Женятся-то ведь, чтобы население преумножать, иначе зачем
бы?
Кстати и факт подходящий вспомнился.
— Однако науке известны и исключения. Я читал, что в 1718
году в мексиканском вице-королевстве некая Мануэла Санчес шестидесяти трех лет
забрюхатела и произвела на свет мертвого младенца женского пола весом семь
фунтов три унции и два золотника, сама же померла от разрыва детородных
органов.
Императрица карты швырнула, велела выйти вон, у самой слезы
из глаз. А что такого сказал?
Правда, потом вышла следом в коридор, приласкала, назвала
«простой душой» и «деточкой». Многие это видели, и Митин «случай» засиял еще
ярче.
При дворе уж и без того много говорили о чудесном ребенке и
особом расположении к нему матушки-царицы. Само собой, явились и просители.
Один камергер ходатайствовал, чтоб его приглашали на малоэрмитажные собрания.
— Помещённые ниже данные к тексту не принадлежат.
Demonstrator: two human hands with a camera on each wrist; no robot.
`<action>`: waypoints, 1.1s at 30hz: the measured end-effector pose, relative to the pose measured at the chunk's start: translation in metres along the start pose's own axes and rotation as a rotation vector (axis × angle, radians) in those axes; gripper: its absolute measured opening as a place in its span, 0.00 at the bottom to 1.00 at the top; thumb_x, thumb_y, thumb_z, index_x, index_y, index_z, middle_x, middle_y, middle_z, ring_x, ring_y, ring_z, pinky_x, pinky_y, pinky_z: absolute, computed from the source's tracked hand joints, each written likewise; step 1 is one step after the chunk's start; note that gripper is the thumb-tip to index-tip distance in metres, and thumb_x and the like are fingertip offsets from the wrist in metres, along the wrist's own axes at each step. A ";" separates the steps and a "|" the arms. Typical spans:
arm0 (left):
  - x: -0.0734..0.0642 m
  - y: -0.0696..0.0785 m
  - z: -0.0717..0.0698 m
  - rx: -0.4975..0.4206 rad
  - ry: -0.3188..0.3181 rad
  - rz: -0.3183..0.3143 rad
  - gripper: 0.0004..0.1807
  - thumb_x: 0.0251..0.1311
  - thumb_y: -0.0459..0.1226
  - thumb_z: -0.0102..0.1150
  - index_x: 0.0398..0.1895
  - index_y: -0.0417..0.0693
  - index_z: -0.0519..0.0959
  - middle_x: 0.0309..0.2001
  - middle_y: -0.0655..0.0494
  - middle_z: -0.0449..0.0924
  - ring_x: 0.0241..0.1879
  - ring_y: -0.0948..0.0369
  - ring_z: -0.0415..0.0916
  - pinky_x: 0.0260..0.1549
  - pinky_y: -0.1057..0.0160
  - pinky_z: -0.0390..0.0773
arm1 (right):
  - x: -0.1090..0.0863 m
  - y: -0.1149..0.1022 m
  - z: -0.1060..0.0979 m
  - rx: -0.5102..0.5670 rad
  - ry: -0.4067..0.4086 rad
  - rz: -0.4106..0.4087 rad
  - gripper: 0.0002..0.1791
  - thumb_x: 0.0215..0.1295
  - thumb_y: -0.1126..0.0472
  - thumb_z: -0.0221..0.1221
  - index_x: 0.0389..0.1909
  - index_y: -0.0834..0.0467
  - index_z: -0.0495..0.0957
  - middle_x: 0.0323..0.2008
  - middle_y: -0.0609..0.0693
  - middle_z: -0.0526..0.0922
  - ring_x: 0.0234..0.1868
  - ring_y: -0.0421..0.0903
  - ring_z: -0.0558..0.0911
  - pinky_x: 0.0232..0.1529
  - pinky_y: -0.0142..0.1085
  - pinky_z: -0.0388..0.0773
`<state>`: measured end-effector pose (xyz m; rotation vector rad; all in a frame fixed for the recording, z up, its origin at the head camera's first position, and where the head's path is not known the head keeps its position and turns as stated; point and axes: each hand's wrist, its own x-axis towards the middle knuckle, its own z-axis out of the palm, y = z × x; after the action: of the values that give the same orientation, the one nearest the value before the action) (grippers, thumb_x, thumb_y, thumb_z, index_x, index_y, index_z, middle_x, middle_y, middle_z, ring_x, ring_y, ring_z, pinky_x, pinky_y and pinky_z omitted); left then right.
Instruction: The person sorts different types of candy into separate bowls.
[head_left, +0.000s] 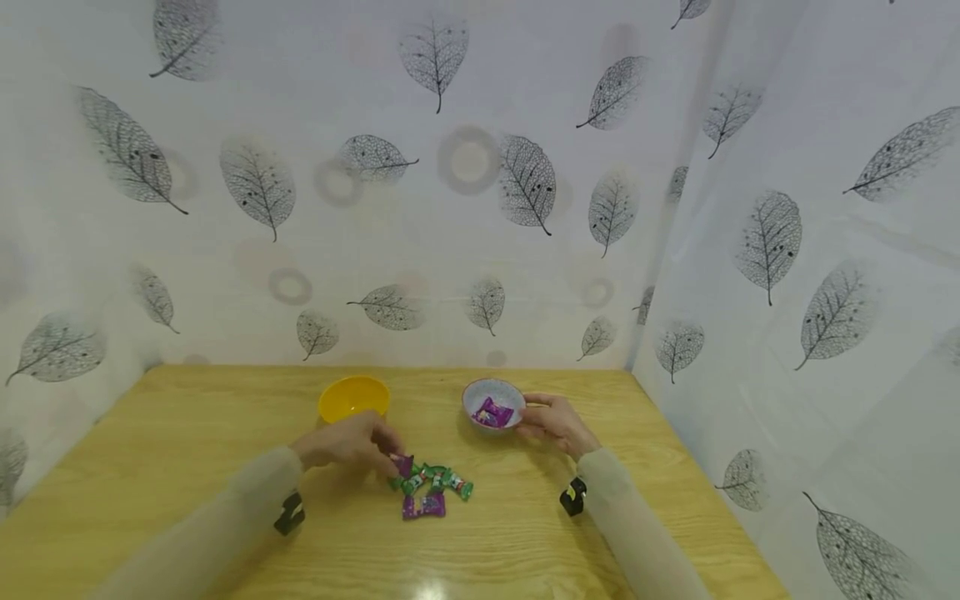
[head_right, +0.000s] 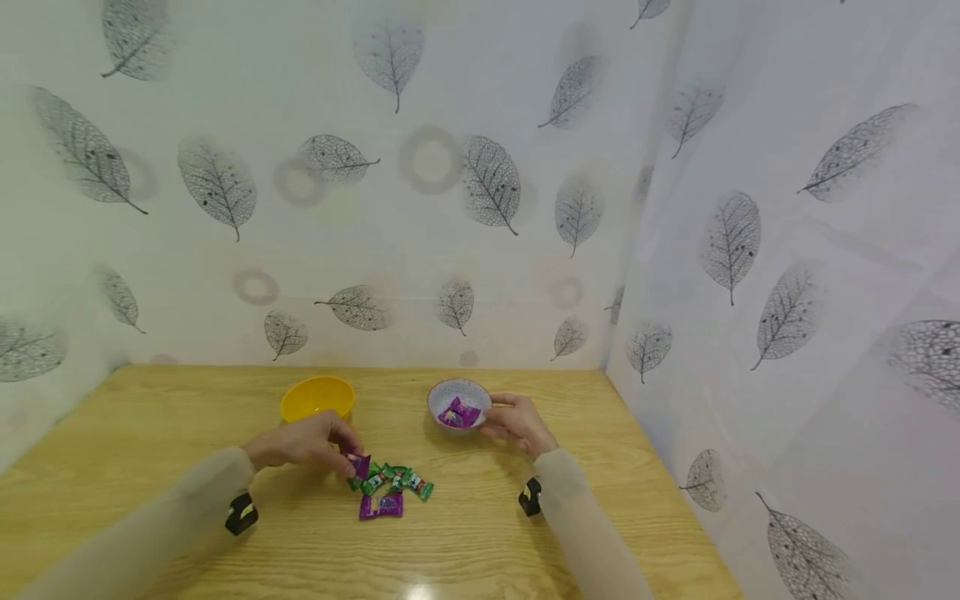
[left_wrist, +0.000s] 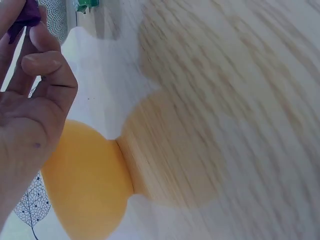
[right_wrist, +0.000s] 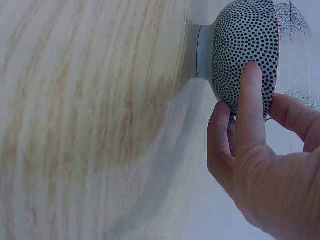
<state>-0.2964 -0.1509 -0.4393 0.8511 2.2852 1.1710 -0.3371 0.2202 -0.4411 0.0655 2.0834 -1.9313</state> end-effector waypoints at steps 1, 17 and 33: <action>0.001 0.000 0.000 0.003 0.006 -0.003 0.07 0.52 0.40 0.71 0.35 0.55 0.87 0.34 0.57 0.86 0.35 0.59 0.76 0.38 0.65 0.77 | 0.000 0.000 0.000 -0.002 0.000 0.001 0.28 0.68 0.72 0.54 0.68 0.70 0.63 0.57 0.73 0.75 0.32 0.43 0.86 0.44 0.35 0.85; 0.023 0.011 -0.003 -0.006 0.053 -0.007 0.09 0.57 0.44 0.69 0.41 0.56 0.86 0.38 0.60 0.86 0.40 0.58 0.78 0.45 0.63 0.78 | 0.000 -0.001 0.001 -0.016 0.016 -0.004 0.26 0.68 0.72 0.54 0.67 0.69 0.65 0.57 0.73 0.75 0.33 0.43 0.86 0.43 0.35 0.85; 0.057 0.011 0.004 -0.101 0.088 0.021 0.11 0.58 0.46 0.67 0.43 0.54 0.85 0.41 0.58 0.87 0.40 0.58 0.78 0.44 0.60 0.80 | 0.001 0.000 0.003 -0.005 0.014 -0.013 0.26 0.67 0.72 0.54 0.66 0.70 0.66 0.57 0.73 0.75 0.33 0.43 0.86 0.44 0.37 0.85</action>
<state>-0.3315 -0.1045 -0.4383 0.8016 2.2690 1.3458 -0.3379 0.2174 -0.4419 0.0652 2.1020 -1.9386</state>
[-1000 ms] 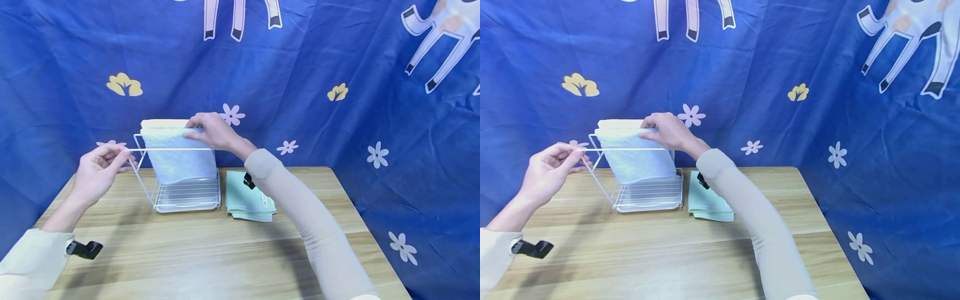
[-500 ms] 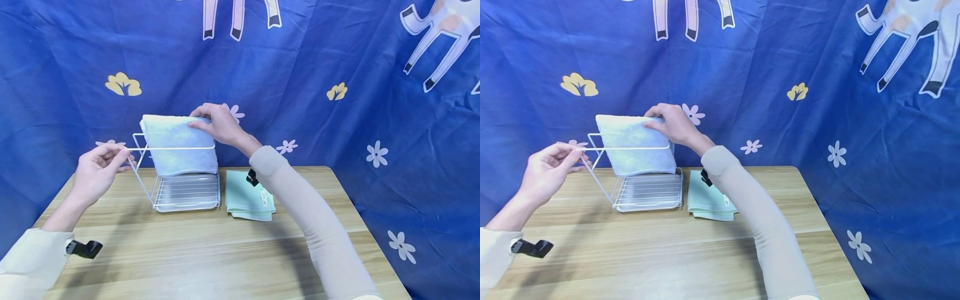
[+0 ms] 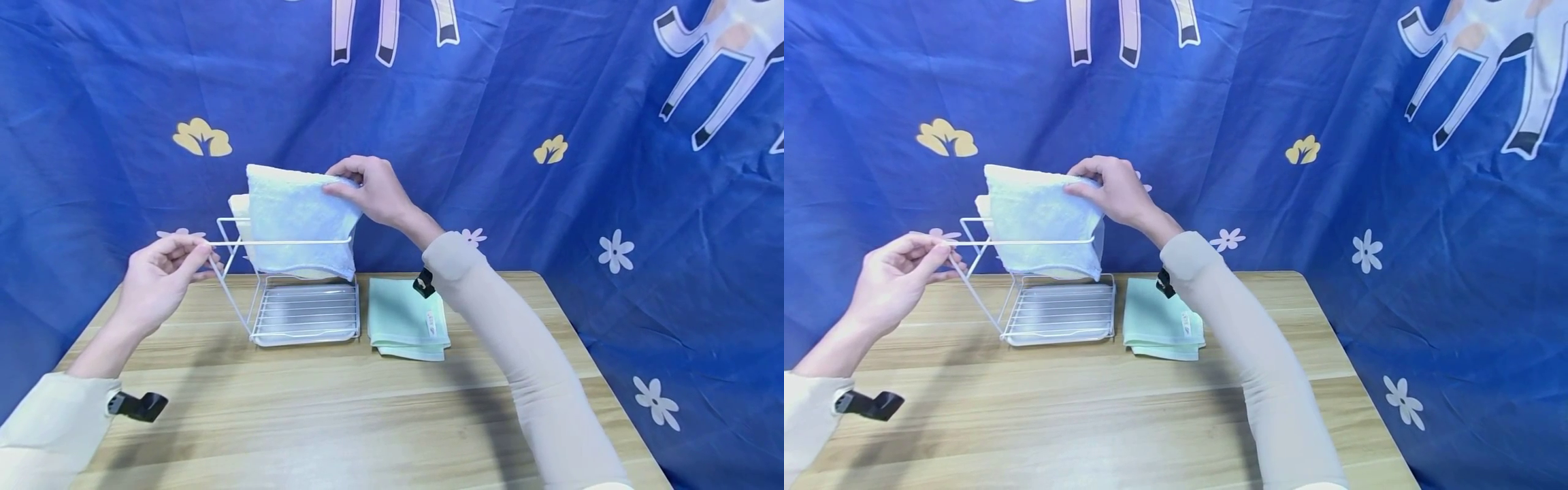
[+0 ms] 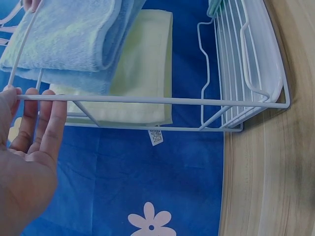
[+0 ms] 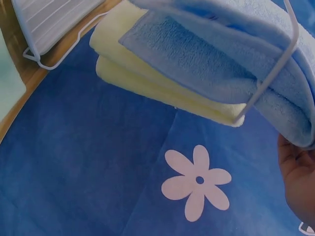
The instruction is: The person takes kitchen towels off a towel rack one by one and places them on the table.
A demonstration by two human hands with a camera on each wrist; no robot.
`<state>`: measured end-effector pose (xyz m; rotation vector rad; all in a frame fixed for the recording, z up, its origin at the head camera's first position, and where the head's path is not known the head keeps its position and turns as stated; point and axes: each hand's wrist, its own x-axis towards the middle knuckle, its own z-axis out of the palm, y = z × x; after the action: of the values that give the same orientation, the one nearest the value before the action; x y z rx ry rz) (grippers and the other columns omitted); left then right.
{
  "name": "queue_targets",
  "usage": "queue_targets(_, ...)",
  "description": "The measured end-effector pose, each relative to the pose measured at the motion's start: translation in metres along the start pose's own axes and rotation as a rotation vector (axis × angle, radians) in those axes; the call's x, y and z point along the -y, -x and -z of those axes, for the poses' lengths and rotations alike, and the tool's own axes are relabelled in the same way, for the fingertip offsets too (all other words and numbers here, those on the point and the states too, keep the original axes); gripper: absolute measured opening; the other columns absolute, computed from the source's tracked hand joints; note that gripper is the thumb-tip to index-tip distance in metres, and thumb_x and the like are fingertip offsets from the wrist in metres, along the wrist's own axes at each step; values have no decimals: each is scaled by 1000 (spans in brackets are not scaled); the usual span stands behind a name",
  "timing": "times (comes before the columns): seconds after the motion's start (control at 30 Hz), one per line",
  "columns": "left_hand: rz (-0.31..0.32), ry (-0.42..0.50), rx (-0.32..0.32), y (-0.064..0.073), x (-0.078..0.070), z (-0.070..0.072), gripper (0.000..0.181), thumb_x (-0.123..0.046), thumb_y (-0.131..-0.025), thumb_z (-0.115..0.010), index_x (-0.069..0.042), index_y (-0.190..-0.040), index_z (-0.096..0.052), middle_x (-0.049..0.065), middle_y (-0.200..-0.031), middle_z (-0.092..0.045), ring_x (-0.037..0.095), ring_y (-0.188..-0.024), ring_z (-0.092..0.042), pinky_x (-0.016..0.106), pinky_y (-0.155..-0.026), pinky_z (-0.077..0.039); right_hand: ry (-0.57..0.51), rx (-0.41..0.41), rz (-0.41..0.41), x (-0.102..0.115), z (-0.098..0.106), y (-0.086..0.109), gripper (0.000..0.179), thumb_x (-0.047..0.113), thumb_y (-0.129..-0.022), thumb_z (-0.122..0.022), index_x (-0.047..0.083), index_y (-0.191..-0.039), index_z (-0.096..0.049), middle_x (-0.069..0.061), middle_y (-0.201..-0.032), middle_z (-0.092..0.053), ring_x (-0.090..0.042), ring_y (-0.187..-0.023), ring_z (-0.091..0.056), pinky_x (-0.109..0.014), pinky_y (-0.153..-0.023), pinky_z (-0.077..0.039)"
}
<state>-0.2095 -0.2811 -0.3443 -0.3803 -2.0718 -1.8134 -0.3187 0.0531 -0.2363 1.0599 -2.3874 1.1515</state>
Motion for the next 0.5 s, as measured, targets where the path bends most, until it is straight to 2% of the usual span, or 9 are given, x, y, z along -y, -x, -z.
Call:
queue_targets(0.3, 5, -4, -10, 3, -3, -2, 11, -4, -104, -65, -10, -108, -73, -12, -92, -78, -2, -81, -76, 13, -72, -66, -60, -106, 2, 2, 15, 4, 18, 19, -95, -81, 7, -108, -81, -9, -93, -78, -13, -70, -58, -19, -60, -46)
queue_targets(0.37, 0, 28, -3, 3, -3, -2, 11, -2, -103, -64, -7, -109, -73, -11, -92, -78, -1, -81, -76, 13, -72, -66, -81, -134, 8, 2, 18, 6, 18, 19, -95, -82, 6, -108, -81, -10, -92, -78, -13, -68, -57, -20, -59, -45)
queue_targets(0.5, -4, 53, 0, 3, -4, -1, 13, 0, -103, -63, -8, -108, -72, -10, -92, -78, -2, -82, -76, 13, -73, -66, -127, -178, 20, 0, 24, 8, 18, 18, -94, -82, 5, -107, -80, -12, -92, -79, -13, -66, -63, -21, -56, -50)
Поклонился фунтом бразильянского шоколаду. Вице-директор императорских театров,
пришедший хлопотать за дозволение к постановке некоей игривой пьесы, похоже, не
ожидал, что прославленный Митридат окажется настолько мал. Вручил заготовленные
дары не без смущения: полфунта виргинского табаку и новейшее изобретение от
дурной болезни — прозрачный капушончик из пузыря африканской рыбы. Табак Митя
отдал камердинеру, шоколад съел сам, а растяжной капушончик выказал себя
незаменимой вещью для опытов с нагреванием газа.